Mike Weinstein - Analyst
You know, obviously, there's something to learn from what's going on with Libre, right? Libre has taken off in Europe. There's this demand for diabetes technology in Europe that has not been satisfied. And so, when you think about the fact that there has been now a couple hundred thousand patients that potentially are on Libre or have tried Libre, better put, at this point, how do you tap into that once you get reimbursement in a country like Germany? What's the launch strategy look like? Because I have to think that with the Libre experience and the enthusiasm that product has seen, that how you think about going to market has to be different than maybe you were thinking a year or two ago.
Kevin Sayer - President & CEO
I think, Mike, we are very much evaluating product configurations. I'll give you one example. We have seen, [market] for the system without use of the receiver in Europe, now. If a patient wants to use the system, unlike in the US where we get a new patient we're required to sell them a receiver, we don't have to do that anymore. So we've put ourselves in a position where we can somewhat reduce the upfront costs for patients to get I to start. And as far as enthusiasm, we are enthusiastic. In fact, our German team is going through budget processes and their requests for sales hits is remarkable. They, obviously, are very optimistic about their ability to go sell, and poor Jess has to be the bad guy down at the end of the table, but we'll --- we're going to add significant feet on the street in Germany to go after that. I think one of the other lessons learned is people do want information.

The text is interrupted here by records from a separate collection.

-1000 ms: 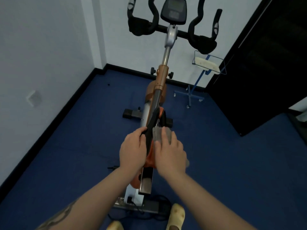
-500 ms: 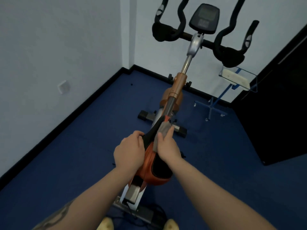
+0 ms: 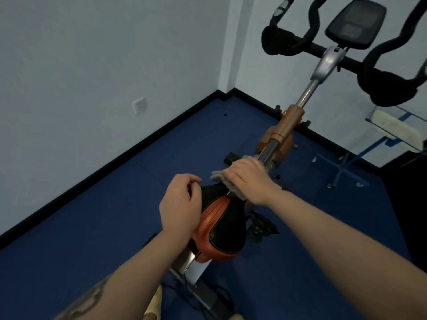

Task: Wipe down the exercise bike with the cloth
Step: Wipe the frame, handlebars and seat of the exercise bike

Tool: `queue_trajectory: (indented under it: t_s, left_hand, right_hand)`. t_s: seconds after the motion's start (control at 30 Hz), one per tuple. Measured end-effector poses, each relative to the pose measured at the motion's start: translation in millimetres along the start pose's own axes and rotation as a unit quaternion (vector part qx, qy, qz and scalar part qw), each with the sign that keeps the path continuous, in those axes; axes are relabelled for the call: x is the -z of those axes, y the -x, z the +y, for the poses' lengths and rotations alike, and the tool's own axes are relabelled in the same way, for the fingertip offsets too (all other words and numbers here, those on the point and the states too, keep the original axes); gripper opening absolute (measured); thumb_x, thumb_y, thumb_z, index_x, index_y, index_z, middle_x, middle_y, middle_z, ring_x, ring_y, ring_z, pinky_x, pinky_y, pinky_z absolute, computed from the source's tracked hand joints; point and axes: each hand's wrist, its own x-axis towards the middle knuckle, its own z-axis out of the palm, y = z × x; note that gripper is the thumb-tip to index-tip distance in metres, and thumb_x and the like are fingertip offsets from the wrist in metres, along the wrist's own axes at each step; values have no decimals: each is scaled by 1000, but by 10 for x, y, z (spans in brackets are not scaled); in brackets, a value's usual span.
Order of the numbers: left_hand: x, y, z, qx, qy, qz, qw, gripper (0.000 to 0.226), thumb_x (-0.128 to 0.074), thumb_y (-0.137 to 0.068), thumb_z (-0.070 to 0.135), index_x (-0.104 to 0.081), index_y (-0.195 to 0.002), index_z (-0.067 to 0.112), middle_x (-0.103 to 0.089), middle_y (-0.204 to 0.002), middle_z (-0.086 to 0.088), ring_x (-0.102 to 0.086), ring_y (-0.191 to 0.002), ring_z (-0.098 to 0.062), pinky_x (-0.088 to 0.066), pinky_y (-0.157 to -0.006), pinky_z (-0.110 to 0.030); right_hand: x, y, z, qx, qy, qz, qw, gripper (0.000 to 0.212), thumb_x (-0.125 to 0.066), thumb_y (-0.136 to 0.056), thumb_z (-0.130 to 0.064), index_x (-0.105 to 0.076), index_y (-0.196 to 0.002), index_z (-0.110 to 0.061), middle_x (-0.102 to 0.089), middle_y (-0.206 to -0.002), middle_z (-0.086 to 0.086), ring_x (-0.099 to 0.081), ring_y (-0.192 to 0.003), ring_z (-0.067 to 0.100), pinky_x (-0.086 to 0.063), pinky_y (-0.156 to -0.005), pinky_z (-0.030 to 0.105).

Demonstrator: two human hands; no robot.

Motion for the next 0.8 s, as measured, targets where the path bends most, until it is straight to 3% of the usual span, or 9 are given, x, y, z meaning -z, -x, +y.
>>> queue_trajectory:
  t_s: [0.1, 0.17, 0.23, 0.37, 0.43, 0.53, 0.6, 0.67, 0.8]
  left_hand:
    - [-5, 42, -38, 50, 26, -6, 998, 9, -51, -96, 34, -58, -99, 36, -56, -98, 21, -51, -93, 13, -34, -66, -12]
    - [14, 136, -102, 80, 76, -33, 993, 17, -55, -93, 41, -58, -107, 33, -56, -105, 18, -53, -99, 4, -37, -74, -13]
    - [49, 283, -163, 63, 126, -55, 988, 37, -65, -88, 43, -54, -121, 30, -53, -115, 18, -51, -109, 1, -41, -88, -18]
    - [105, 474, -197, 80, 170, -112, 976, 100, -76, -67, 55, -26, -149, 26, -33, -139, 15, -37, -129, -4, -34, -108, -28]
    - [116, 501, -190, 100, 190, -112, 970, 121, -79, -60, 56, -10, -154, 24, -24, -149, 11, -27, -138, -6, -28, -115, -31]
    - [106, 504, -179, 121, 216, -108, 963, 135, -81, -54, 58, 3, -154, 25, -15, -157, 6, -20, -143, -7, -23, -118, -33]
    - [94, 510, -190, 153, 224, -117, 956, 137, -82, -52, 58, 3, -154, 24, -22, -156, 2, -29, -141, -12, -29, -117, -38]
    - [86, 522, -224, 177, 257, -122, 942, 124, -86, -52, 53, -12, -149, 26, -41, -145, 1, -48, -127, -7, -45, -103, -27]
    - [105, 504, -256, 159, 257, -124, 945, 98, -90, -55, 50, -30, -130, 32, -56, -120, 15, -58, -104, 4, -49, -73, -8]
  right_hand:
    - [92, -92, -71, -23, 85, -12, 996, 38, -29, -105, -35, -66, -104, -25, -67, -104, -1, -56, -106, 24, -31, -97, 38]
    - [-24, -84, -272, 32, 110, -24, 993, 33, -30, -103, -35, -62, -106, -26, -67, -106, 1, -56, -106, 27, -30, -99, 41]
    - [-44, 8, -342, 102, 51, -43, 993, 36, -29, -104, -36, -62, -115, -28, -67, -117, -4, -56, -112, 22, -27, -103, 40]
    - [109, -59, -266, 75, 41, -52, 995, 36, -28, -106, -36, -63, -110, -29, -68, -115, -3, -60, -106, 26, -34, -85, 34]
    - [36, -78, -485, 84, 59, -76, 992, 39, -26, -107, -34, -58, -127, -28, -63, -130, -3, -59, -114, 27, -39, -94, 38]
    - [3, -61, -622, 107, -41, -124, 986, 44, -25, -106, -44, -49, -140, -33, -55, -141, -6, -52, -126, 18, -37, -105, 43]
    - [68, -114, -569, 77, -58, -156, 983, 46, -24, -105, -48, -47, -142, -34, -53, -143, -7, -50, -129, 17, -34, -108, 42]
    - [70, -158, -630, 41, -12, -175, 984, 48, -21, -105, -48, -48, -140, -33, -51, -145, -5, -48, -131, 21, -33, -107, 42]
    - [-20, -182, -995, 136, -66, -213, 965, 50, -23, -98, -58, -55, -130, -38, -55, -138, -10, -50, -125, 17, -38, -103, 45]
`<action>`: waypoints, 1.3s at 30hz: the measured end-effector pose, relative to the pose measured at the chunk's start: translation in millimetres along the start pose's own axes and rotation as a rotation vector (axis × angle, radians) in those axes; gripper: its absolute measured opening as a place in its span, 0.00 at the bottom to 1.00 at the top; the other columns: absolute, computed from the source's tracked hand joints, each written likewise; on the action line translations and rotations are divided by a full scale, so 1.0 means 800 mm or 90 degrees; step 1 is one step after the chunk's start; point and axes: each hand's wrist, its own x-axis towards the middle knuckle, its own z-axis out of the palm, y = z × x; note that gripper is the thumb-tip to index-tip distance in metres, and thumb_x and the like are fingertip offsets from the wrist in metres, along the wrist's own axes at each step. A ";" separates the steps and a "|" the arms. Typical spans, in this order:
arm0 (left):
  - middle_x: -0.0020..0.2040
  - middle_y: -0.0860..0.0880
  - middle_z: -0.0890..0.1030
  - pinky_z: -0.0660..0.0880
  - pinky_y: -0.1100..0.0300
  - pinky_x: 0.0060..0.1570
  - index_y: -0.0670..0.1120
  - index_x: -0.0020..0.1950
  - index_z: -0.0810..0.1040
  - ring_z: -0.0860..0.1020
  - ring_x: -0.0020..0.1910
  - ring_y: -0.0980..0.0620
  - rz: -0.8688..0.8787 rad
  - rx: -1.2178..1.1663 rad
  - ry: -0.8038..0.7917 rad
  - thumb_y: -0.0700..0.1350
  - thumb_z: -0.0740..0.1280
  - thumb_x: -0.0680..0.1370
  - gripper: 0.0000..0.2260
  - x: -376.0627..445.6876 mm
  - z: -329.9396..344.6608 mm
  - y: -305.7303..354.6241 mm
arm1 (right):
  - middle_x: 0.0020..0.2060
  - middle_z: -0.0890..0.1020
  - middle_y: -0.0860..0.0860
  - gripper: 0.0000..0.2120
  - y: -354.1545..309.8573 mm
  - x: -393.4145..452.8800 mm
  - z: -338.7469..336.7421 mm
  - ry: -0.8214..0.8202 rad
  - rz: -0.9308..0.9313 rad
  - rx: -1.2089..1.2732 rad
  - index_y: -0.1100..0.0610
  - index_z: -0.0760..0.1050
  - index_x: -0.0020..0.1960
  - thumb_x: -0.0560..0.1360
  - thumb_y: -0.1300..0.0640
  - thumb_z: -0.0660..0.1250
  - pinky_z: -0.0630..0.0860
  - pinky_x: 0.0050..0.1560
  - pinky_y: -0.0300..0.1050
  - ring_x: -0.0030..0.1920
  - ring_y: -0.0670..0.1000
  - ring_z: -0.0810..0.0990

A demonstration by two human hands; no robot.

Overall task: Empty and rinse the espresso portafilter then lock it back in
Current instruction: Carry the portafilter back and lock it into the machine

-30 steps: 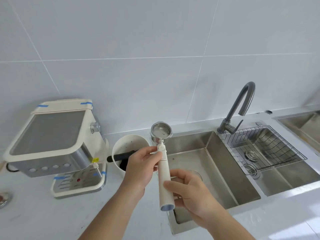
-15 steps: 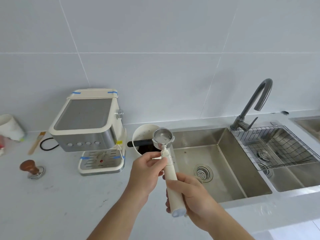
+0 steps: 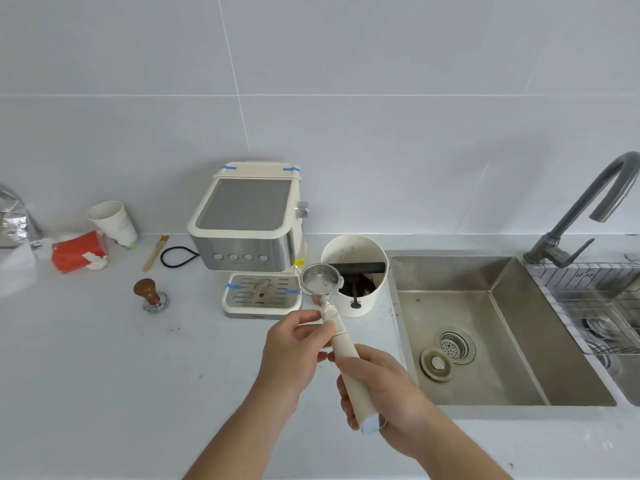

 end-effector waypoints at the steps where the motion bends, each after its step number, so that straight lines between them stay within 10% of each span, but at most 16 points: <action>1: 0.39 0.50 0.87 0.81 0.54 0.44 0.46 0.52 0.80 0.85 0.40 0.51 -0.001 0.003 -0.002 0.41 0.72 0.73 0.09 0.002 -0.011 -0.001 | 0.31 0.75 0.56 0.21 0.003 0.004 0.009 -0.002 0.002 0.001 0.68 0.75 0.57 0.68 0.55 0.69 0.71 0.27 0.44 0.27 0.54 0.72; 10: 0.44 0.51 0.86 0.81 0.56 0.46 0.52 0.50 0.82 0.84 0.44 0.53 0.050 0.181 -0.079 0.43 0.70 0.75 0.06 0.054 -0.149 0.013 | 0.31 0.75 0.57 0.18 0.034 0.061 0.100 0.038 0.001 0.043 0.65 0.76 0.57 0.70 0.57 0.69 0.70 0.27 0.44 0.27 0.55 0.71; 22: 0.46 0.63 0.81 0.67 0.80 0.49 0.51 0.51 0.83 0.77 0.45 0.71 0.475 0.515 -0.090 0.45 0.70 0.76 0.06 0.164 -0.242 0.131 | 0.32 0.74 0.57 0.18 0.087 0.129 0.152 0.118 0.031 0.096 0.67 0.73 0.60 0.73 0.61 0.69 0.70 0.27 0.45 0.27 0.55 0.71; 28: 0.59 0.53 0.82 0.69 0.63 0.59 0.47 0.58 0.81 0.77 0.60 0.53 0.587 0.657 -0.157 0.50 0.67 0.77 0.12 0.235 -0.213 0.168 | 0.33 0.77 0.57 0.15 0.095 0.168 0.165 0.151 0.037 0.113 0.69 0.73 0.58 0.74 0.64 0.68 0.72 0.30 0.46 0.30 0.56 0.74; 39: 0.78 0.54 0.62 0.56 0.56 0.73 0.57 0.73 0.67 0.59 0.76 0.55 0.548 0.830 -0.352 0.60 0.60 0.79 0.23 0.314 -0.194 0.174 | 0.36 0.76 0.58 0.15 0.093 0.223 0.190 0.133 0.041 0.227 0.63 0.70 0.58 0.72 0.68 0.66 0.71 0.28 0.45 0.28 0.55 0.73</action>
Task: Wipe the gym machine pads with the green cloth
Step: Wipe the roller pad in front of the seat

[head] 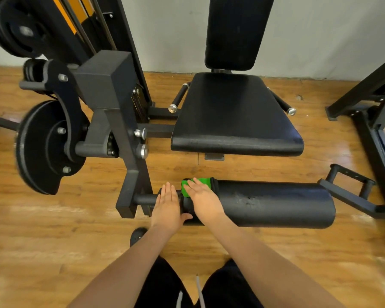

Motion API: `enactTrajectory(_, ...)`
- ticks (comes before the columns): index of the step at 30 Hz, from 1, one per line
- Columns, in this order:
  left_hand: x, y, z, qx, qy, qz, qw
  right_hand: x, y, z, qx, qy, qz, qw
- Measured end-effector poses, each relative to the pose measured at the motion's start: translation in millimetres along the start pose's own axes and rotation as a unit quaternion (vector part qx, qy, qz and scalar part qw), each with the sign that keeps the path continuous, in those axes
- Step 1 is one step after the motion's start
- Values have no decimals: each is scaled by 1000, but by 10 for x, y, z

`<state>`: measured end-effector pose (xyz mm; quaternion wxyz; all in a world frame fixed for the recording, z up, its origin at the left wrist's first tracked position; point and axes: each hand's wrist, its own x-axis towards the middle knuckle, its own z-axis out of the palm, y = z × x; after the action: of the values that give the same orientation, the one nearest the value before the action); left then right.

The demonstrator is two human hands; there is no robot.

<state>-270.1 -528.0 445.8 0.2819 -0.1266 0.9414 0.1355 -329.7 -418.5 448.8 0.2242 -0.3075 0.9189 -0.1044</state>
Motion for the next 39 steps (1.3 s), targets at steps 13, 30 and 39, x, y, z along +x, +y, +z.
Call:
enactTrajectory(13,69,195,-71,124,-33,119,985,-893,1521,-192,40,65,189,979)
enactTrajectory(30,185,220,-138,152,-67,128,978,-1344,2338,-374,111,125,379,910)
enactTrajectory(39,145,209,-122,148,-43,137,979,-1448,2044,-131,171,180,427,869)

And if their copay and out-of-pocket and their reimbursement covers this, by offering connectivity and the things that we offer from a feature set versus this product, we think they are going to really lead to fast growth. We will configure future products as we look at it. We are going to offer a no calibration sensor, over time. We are just going to offer one that's going to be accurate enough to meet our standards and to meet the non-adjunctive claim standards we believe will be set up by the FDA as well. There is a lot to learn here, and we will aggressively go after it.
Mike Weinstein - Analyst
Understood. Thank you, guys.
Operator
(Operator Instructions)
We have no further questions at this time.
Kevin Sayer - President & CEO
I will close with a couple concluding remarks. We want to thank everybody for being on our call today And everybody for their questions, they're very insightful. We continue to address what we believe is one of the most meaningful opportunities in all of healthcare. The treatment of diabetes, type I and type II, is one of the leading cost drivers in healthcare all over the world. We are going to continue to focus on what we do best, developing, manufacturing, distributing the world's leading CGM technology.
Our future platforms, sensor platforms, our new algorithms, Verily' s technology, advanced data analytics, we're going to be able to change the conversation of diabetes management over the next several years. Our growth opportunity, even in times like we have described today, is still huge. The type I market is very underpenetrated. There's a completely unpenetrated type II intensively managed insulin market. The global opportunities we've discussed with Germany, the UK, the other places we are seeing reimbursement come up, are huge, even in light of the increased competition that is coming. It's a great time to be here at DexCom. We will continue to deliver great products and great performance for our investors. Thank you.
Operator
Thank you, ladies and gentlemen. This concludes today's conference. Thank you for participating. You may now disconnect.